In [None]:
import pandas as pd
import matplotlib.pyplot as plt
import seaborn as sns
import numpy as np
%matplotlib inline

In [None]:
df = pd.read_csv( '../input/train.tsv', delimiter='\t' )
df.head()

In [None]:
# NaNを文字列に変換
df = df.replace(np.nan, 'NaN')
# data.fillna('NaN')

In [None]:
df.columns

In [None]:
# ブランドの種類
len(df.brand_name.unique())

In [None]:
# カテゴリの種類
len(df.category_name.unique())

In [None]:
# コンディションの種類
df.item_condition_id.unique()

In [None]:
import matplotlib
f,ax = plt.subplots(1,1,figsize=(15,20))
hist = df.groupby(['category_name'],as_index=False).count().sort_values(by='train_id',ascending=False)[0:25]
sns.barplot(y=hist['category_name'],x=hist['train_id'],orient='h')
matplotlib.rcParams.update({'font.size': 30})
plt.show()

In [None]:
# 全カテゴリー名を格納
category_name_list = []

for categorys_name in df['category_name']:
    category_names = categorys_name.split('/')
    
    #category_names.extend(['NaN'] * (3 - len(category_names)))
    category_name_list.append(category_names)

len(category_name_list)

In [None]:
# カテゴリーリスト
category_name_list

In [None]:
df_category_list = pd.DataFrame(category_name_list)
df['category_0'] = df_category_list[0]
df['category_1'] = df_category_list[1]
df['category_2'] = df_category_list[2]

In [None]:
# 元をコピー
dfe = df

# 変換
dfe['name'], _ = pd.factorize(df['name'])
dfe['brand_name'], _ = pd.factorize(df['brand_name'])
dfe['category_0'], _ = pd.factorize(df['category_0'])
dfe['category_1'], _ = pd.factorize(df['category_1'])
dfe['category_2'], _ = pd.factorize(df['category_2'])

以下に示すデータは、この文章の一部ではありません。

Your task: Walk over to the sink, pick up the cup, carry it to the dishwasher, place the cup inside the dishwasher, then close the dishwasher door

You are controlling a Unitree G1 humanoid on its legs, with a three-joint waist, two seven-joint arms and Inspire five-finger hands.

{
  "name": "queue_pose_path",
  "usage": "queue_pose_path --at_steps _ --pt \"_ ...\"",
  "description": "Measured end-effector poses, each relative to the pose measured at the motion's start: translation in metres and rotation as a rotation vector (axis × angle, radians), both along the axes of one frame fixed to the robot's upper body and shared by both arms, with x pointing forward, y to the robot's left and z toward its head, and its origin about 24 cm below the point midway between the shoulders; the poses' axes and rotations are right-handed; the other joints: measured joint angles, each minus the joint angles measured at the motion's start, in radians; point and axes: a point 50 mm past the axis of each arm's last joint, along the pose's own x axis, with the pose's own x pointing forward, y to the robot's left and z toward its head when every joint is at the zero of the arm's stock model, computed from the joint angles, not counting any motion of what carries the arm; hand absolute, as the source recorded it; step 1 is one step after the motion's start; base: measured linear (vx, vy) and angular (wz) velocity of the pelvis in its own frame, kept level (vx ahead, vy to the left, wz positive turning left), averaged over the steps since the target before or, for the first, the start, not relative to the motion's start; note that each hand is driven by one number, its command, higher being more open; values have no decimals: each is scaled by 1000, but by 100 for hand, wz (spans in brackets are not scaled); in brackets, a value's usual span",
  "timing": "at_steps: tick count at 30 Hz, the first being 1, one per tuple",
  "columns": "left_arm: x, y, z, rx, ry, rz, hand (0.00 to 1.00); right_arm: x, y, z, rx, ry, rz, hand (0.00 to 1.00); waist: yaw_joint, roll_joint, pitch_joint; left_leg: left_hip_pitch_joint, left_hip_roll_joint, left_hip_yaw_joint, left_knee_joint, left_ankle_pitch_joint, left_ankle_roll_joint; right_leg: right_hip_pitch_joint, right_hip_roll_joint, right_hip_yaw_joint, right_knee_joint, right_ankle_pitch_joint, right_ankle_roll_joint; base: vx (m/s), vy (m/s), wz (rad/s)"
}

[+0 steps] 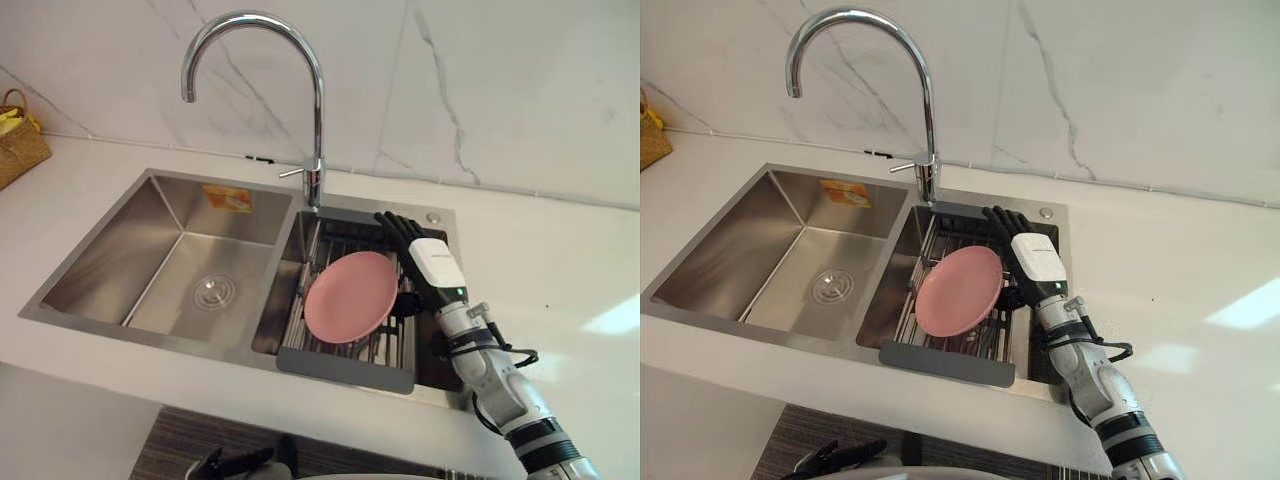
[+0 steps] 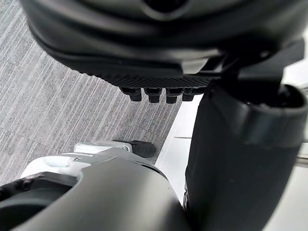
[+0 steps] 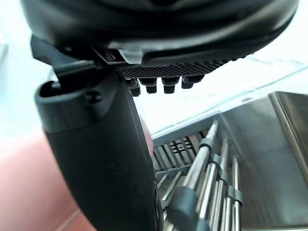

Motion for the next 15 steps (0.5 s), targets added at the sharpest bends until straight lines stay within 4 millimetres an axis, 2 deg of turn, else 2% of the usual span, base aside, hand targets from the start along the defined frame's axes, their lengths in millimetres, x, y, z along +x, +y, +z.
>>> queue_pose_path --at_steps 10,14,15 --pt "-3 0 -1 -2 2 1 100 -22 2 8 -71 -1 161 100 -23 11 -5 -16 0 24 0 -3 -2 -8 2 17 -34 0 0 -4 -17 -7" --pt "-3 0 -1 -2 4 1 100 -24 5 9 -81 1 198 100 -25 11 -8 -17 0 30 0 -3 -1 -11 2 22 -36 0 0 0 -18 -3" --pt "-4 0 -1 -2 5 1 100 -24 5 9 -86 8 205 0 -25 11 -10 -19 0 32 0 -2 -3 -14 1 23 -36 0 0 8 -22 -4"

dfe.drop(['train_id', 'category_name', 'item_description'], axis=1, inplace=True)

In [None]:
dfe

## 解析

In [None]:
#相関係数を算出
corrmat = dfe.corr()
corrmat

In [None]:
f, ax = plt.subplots(figsize=(12,9))
sns.heatmap(corrmat, vmax=.8, square=True)

## 推測

In [None]:
import numpy as np
import matplotlib.pyplot as plt
from sklearn import svm

In [None]:
# 引数の取得
target = dfe['price']
data = dfe
data.drop('price', axis=1, inplace=True)
data_names = data.columns

# DataFrame型から整数値のArray型にする
data_list = data.values.astype(np.int64)
target_list = target.values.astype(np.int64)

In [None]:
from sklearn import linear_model
clf = linear_model.LinearRegression()
 
# 説明変数に 
X = data_list
 
# 目的変数に 
Y = target_list
 
# 予測モデルを作成
clf.fit(X, Y)
 
# 偏回帰係数
print(pd.DataFrame({"Name":data_names,
                    "Coefficients":clf.coef_}).sort_values(by='Coefficients') )
 
# 切片 (誤差)
print(clf.intercept_)

print(clf.coef_)

# 結果確認

In [None]:
# 結果確認
from sklearn.metrics import mean_squared_error

y_true = target_list
y_pred = clf.predict(X)
np.sqrt(mean_squared_error(y_true, y_pred))

# テスト

In [None]:
df = pd.read_csv('../input/test.tsv', delimiter='\t' )
df = df.replace(np.nan, 'NaN')

#test_idは後で使うのでとっておく
result = df['test_id']

# 全カテゴリー名を格納
category_name_list = []
for categorys_name in df['category_name']:
    category_names = categorys_name.split('/')
    category_name_list.append(category_names)

# dfに追加
df_category_list = pd.DataFrame(category_name_list)
df['category_0'] = df_category_list[0]
df['category_1'] = df_category_list[1]
df['category_2'] = df_category_list[2]

# 元をコピー
dft = df

# arrayからpandas型に変換
dft['name'], _ = pd.factorize(df['name'])
dft['brand_name'], _ = pd.factorize(df['brand_name'])
dft['category_0'], _ = pd.factorize(df['category_0'])
dft['category_1'], _ = pd.factorize(df['category_1'])
dft['category_2'], _ = pd.factorize(df['category_2'])
dft.drop(['test_id', 'category_name', 'item_description'], axis=1, inplace=True)



In [None]:
# 重回帰
from sklearn import linear_model

clf.predict(dft)

In [None]:
# 出力形式に整形
df_result = pd.DataFrame(result)
df_price = pd.DataFrame(clf.predict(dft))
df_result['price'] = df_price


df_result.to_csv("dataset.csv",index=False)